YOZGAT (A.A) - Başbakan Yardımcısı Bekir Bozdağ, Filistine
Birleşmiş Milletler (BM) nezdinde gözlemci devlet statüsü verilmesi tarihi bir
adımdır. Bu karar ile Filistin sorununda tarihi ve önemli bir kavşağın
dönüldüğünü düşünüyorum dedi.
Bozdağ, Boğazlıyan Kaymakamı Ömer Faruk Çeliki ziyaretinde yaptığı
açıklamada, BMnin Filistin hakkındaki kararının önemli olduğunu vurgulayarak,
Filistinin BM nezdinde gözlemci devlet statüsü verilmesi tarihi bir adımdır.
Bu karar ile Filistin sorununda tarihi ve önemli bir kavşağın dönüldüğünü
düşünüyorum. Tabi bu Filistinin tam bağımsız bir devlet olması yolunda aşılmış
önemli bir aşamadır. Umarız ki Filistinde Gazzede yaşanan sıkıntılar son bulur
ve orası artık tüm dünyanın özlediği hür ve eşit devletler gibi, BMnin eşit
üyelerinden biri haline gelir diye konuştu.
Bu büyük bir başarı ama Filistin davası için yeterli değil diyen Bozdağ,
şöyle devam etti:
Bu davanın başarıyla sonuçlanması için tam ve bağımsız bir Filistinin,
gözlemci üye statüsü değil, tam üye statüsü almış olması lazım ki Orta Doğuda
yaşanan sorunların çözümünde de önemli bir kavşak aşılmış olsun. Çünkü Filistin
sorunu çözülmeden Orta Doğudaki diğer anlaşmazlıkların kalıcı bir şekilde çözüme
kavuşması zor gözüküyor. Anahtar Filistindedir.
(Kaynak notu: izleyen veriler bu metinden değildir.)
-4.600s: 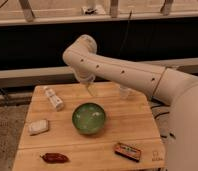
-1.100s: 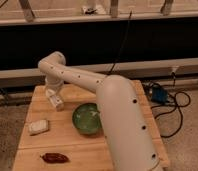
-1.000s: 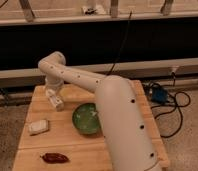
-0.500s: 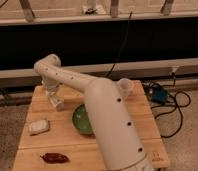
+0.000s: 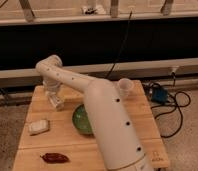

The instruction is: Place the bottle in the ceramic bowl

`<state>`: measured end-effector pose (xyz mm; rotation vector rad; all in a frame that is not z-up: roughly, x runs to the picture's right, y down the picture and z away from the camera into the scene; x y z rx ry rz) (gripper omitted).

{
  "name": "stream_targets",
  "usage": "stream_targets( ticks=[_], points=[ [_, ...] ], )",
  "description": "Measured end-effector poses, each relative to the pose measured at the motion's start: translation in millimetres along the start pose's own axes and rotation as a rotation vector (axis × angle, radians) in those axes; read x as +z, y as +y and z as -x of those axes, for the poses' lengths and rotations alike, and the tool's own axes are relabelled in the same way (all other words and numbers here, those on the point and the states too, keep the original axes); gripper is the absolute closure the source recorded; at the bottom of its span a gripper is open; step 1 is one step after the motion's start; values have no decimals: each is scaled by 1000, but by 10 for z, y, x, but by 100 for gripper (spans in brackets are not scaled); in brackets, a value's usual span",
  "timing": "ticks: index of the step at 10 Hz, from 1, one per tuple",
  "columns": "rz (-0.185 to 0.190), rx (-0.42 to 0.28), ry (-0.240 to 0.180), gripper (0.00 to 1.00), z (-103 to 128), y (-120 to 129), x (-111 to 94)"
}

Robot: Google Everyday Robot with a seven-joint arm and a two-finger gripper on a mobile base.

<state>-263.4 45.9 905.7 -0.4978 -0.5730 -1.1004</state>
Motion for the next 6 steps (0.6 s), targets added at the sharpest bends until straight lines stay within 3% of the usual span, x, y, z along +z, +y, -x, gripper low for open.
stream_targets(
  ticks=[3, 6],
  points=[
    [-1, -138, -19, 20, -41, 31, -63],
    [16, -237, -59, 20, -18, 29, 35]
  ],
)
Bu sorunun çözülmesinde büyük
fayda var. İsrail devletinin, hükümetinin ortaya koydukları haksızlıklar,
hukuksuzluklar karşında da umarız BM sadece kınamak ve bir takım kararları alıp,
o kararları uygulamaması halinde müeyyide uygulamayan yaklaşımından bundan sonra
vazgeçer. Çünkü, BM yeni saldırılar olduğunda yeni ihlaller olduğunda bir takım
kararlar alıyor ve bu kararlar uygulanmadığı içinde bir anlam ifade etmiyor.
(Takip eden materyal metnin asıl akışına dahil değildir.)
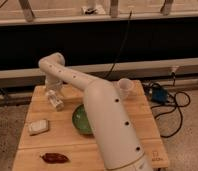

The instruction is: Place the bottle in the ceramic bowl

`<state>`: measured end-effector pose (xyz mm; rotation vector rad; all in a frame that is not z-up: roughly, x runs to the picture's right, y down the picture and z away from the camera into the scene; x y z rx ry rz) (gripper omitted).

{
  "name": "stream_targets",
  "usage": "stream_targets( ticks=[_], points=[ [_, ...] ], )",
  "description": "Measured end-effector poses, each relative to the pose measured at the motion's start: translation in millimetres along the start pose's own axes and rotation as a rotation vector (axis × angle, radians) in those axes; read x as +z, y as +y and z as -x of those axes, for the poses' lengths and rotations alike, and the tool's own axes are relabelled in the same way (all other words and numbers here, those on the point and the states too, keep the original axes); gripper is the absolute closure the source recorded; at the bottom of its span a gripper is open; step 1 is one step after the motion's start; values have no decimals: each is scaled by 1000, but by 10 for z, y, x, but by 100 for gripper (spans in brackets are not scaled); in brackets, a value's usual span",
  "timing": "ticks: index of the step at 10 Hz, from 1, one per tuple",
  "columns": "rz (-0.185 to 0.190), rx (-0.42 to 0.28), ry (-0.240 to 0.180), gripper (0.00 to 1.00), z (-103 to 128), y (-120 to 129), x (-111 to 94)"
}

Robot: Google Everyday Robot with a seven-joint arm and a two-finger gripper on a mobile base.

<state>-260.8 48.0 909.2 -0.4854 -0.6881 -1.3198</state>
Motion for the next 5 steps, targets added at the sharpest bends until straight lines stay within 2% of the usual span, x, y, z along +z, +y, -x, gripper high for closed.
stream_targets(
  ticks=[4, 5],
  points=[
    [21, -99, -43, 20, 0, -36, 204],
    [39, -117, -47, 20, -2, -37, 281]
  ],
)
Yüzden fazla karar var ama maalesef bu kararlar uygulanamadığı için sonuçları da
beklendiği gibi olmuyor. Onun için başka üye ülkeler söz konusu olduğunda alınan
kararları BM nasıl kararlılıklar uyguluyorsa, alınan yaptırımlar nasıl
kararlılıklar uygulanıyorsa, uymayan ülkelere başka yaptırımlar uygulanarak
onları da bu kararlara uymaya zorluyorlarsa Filistin konusu ile alakalı yani
İsrail söz konusu olduğunda da aynı adımın atılması lazım. Aynı kararlı
uygulamanın gösterilmesi lazım.
-Madımak olayının araştırılması-
Bozdağ, Cumhurbaşkanı Abdullah Gülün Madımak olayının araştırılması için
Devlet Denetleme Kurulunu (DDK) görevlendirmesine ilişkin bir soru üzerine da
Sivas olayları üzerinde yeniden bir inceleme ve soruşturma yapılmasını önemli
bulduğunu söyledi.
Umarım ki bu komisyon başarılı bir çalışma yürütür. Sivas olayları
üzerinde bulunan sis perdesi aralanmış olur diyen Bozdağ, şöyle konuştu:
Zira Sivas olaylarından mahkum olan insanlar konuştukları zaman suçsuz
olduklarını söylüyorlar. Olay yerinde olmayan, o gün orada bulunmayanların
oradaymış, olayın failiymiş gibi teczi edildiklerini söylüyorlar. Öte yandan da
Sivas olaylarının mağdurlarının yakınları da gerçek faillerin
cezalandırılmadığına, bulunmadığına ilişkin şikayetleri var. Hem müdahillerin hem
de yargılanan kişilerin şikayetleri var. Belli ki bu konuda detaylı bir adli
soruşturmanın yeterince yapılmadığı gözüküyor. Bu çok açık. O nedenle bu konunun
Devlet Denetleme Kurumu tarafından ele alınması, yeni deliller ortaya çıkmasıyla
adli yeniden harekete geçme imkanı bulunacaktır.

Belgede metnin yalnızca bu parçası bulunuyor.